The retrospective, population-based cohort study was conducted among adults hospitalized with pneumonia in 303 California hospitals between Jan. 1 and Dec. 31, 2011. Of the 90,644 pneumonia cases (5.4% of admissions) identified, the mean age was 72.5 and the majority of patients were female and white.

Hospital DNR rates varied, according to the results which found that, without accounting for individual patient DNR status, higher hospital-level DNR rates were associated with increased patient mortality, with an adjusted odds ratio of 1.17. After accounting for patient DNR status and between-hospital variation in the association between DNR status and mortality, however, the study determined that hospitals with higher DNR rates actually had lower mortality -- an adjusted OR of 0.79.

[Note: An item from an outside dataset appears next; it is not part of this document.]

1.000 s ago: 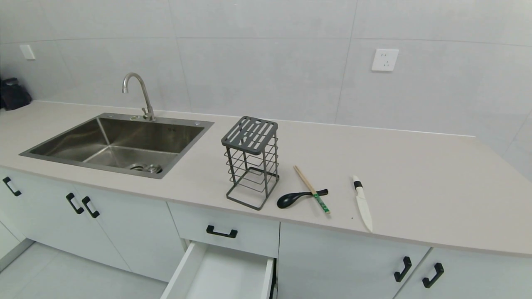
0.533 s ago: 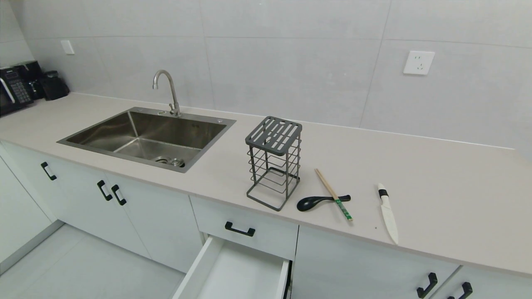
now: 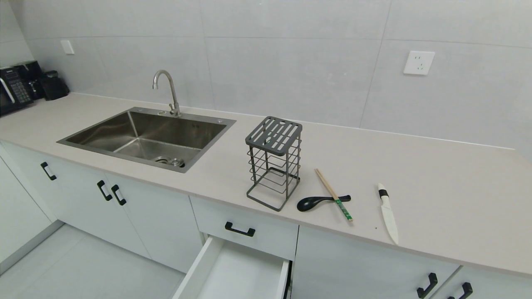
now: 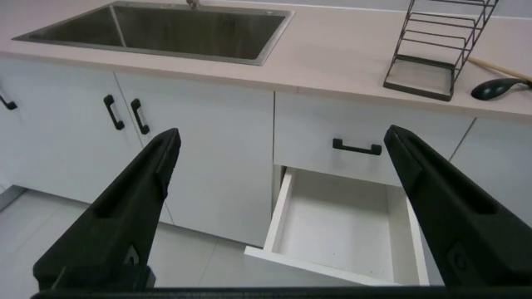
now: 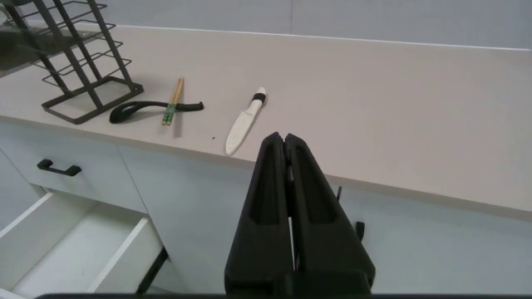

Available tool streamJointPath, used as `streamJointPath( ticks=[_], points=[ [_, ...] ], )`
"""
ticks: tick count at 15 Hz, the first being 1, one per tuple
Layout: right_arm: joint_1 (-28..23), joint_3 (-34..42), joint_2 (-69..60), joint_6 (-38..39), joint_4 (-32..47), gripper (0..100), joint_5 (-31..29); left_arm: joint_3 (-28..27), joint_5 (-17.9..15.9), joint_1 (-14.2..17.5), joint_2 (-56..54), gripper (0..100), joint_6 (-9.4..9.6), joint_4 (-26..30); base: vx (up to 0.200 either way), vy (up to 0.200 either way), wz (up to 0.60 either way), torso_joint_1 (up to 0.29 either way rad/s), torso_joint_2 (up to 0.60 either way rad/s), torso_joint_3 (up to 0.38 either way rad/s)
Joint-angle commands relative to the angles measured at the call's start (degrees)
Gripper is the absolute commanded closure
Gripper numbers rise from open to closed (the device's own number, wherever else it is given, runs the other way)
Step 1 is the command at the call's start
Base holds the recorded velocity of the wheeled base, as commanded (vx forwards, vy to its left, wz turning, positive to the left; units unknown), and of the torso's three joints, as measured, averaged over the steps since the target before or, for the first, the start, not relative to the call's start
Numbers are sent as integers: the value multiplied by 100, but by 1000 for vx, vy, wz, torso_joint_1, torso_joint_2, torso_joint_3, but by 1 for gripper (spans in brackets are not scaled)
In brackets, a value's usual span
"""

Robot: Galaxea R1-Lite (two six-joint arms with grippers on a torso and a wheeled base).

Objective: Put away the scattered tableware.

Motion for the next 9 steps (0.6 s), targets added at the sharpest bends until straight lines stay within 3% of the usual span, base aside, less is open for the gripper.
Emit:
streamJointPath(
  ticks=[1,6,9],
  points=[
    [-4,1,5,4,0,100,2,0,0,1,7,0,-1,-4,0,0,0,0,0,0],
    [5,1,5,4,0,100,2,0,0,1,7,0,-1,-4,0,0,0,136,-265,-125],
    [-4,1,5,39,8,100,2,0,0,1,7,0,-1,-4,0,0,0,9,-27,-11]
  ],
)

“Only 14 of 27 hospitals (51.9%) characterized as low-performing outliers without accounting for DNR status remained outliers after DNR adjustment,” the authors wrote, adding that hospital DNR rates were not significantly associated with composite quality measures of processes of care for pneumonia but were positively correlated with patient satisfaction scores.

The researchers called for improvement of methods to standardize and report DNR status in hospital discharge records and how that is considered in hospital rankings.

“Without accounting for patient preferences for life-sustaining treatments, hospitals admitting more patients who chose a 'DNR' status appeared to be poorer quality hospitals for patient mortality measures,” Walkey added in a Boston University press release. “However, our results suggested the opposite: Hospitals with a larger number of patients who chose 'DNR' status tended to have greater patient satisfaction, high performance on measures of pneumonia care, and lower mortality after accounting for patient 'DNR' preferences.”